Movement 3DisorientationDay 111
The strange cure · Numbers 21 / John 3

Look and live

The bronze serpent

Late in the wilderness, with the people grumbling yet again, venomous snakes move through the camp and the bites turn deadly. The cure God gives is one of the strangest in all of Scripture. He does not clear the snakes away. He tells Moses to forge a bronze serpent and lift it high on a pole, and He attaches a promise to it: whoever is bitten, when he looks at the thing on the pole, will live. The healing comes not by looking away from the horror but by looking straight at it, raised up where everyone can see. Centuries later Jesus reached back and took hold of that bronze snake to explain Himself. As Moses lifted up the serpent in the wilderness, He said, so must the Son of Man be lifted up. The emblem of the curse becomes the cure. The very shape of what is killing them is what they must fix their eyes on to be saved. In the disorienting wilderness God does not heal His people by helping them pretend the wound is not there. He heals by lifting the wound up and bidding them look, and live.


Make a fiery serpent, and set it on a standard; and everyone who is bitten, when he sees it, shall live.

The LORD, to Moses — Numbers 21:8 (WEB)

John 3:14

As Moses lifted up the serpent in the wilderness, even so must the Son of Man be lifted up.
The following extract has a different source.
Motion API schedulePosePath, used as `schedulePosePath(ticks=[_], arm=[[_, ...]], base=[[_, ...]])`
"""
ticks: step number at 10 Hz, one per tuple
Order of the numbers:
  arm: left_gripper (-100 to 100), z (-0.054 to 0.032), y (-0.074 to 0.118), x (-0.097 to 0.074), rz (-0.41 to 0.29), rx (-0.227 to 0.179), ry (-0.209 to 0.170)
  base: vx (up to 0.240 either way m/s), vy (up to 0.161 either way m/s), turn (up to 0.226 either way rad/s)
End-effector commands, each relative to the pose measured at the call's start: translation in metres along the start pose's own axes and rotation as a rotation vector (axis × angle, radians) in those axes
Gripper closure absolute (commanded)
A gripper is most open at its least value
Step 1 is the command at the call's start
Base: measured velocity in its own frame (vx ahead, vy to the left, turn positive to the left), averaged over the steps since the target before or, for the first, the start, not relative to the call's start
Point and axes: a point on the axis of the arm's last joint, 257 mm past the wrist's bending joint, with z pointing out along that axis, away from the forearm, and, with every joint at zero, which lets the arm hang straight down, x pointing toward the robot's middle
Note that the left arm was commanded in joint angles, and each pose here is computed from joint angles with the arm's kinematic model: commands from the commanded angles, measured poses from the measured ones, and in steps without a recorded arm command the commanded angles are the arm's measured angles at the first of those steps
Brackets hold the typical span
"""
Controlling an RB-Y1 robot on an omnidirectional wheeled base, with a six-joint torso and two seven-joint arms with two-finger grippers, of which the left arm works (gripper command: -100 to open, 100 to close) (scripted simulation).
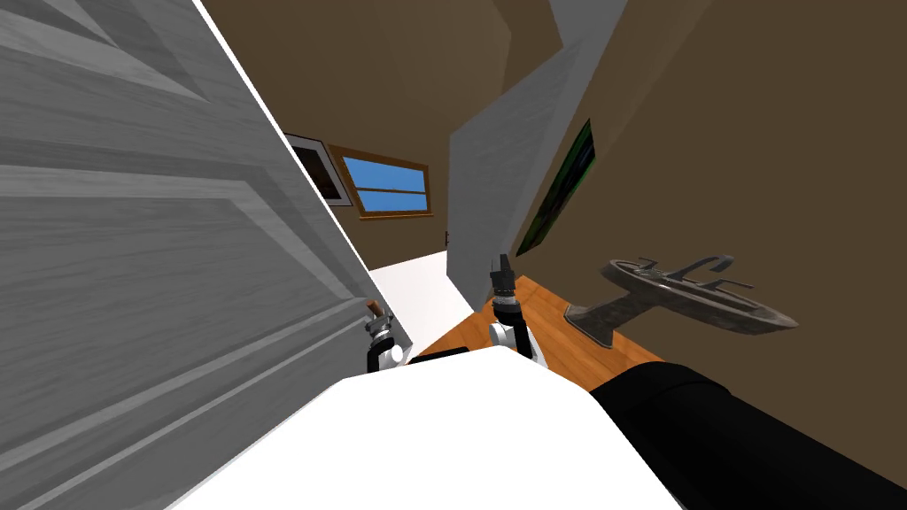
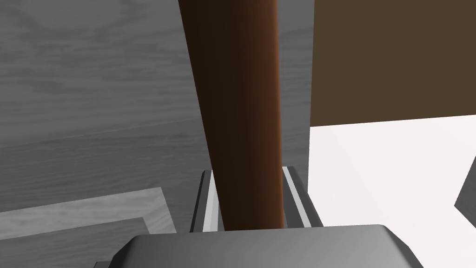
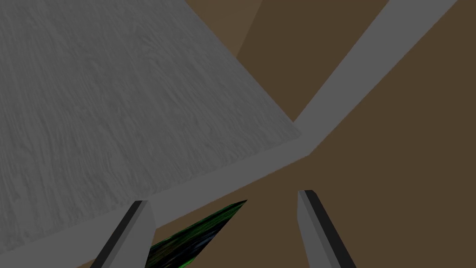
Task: Push the door open
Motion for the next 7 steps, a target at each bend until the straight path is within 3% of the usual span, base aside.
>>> schedulePosePath(ticks=[1,7], arm=[[100,0.0072,-0.021,0.002,0.014,0.034,0.013],[100,0.0155,-0.043,0.003,0.020,0.081,0.018]], base=[[0.135,0.030,0.061],[0.112,0.009,0.052]])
Every instinct in the wilderness tells you to look away from the wound. Numb it, distract from it, stay busy enough to outrun it, deny the snakebite ever happened. The bronze serpent overturns that instinct entirely. The cure is to look at the very thing that has bitten you, raised up before you, and then to lift your eyes higher still to the Christ who hung where the curse hung. He did not spare Himself the wound; He became it, lifted up, so that one steady look at Him would be enough to live. So you are not healed by managing to forget what hurt you. You are not healed by sheer willpower over your own bitten places. You are healed by looking, honestly, at what is killing you, and finding that the One lifted up has already taken it into Himself. The wilderness does not ask you to be brave about your wounds. It asks you to turn your face toward the cross and keep it there. Look, and live. The looking is the whole of it.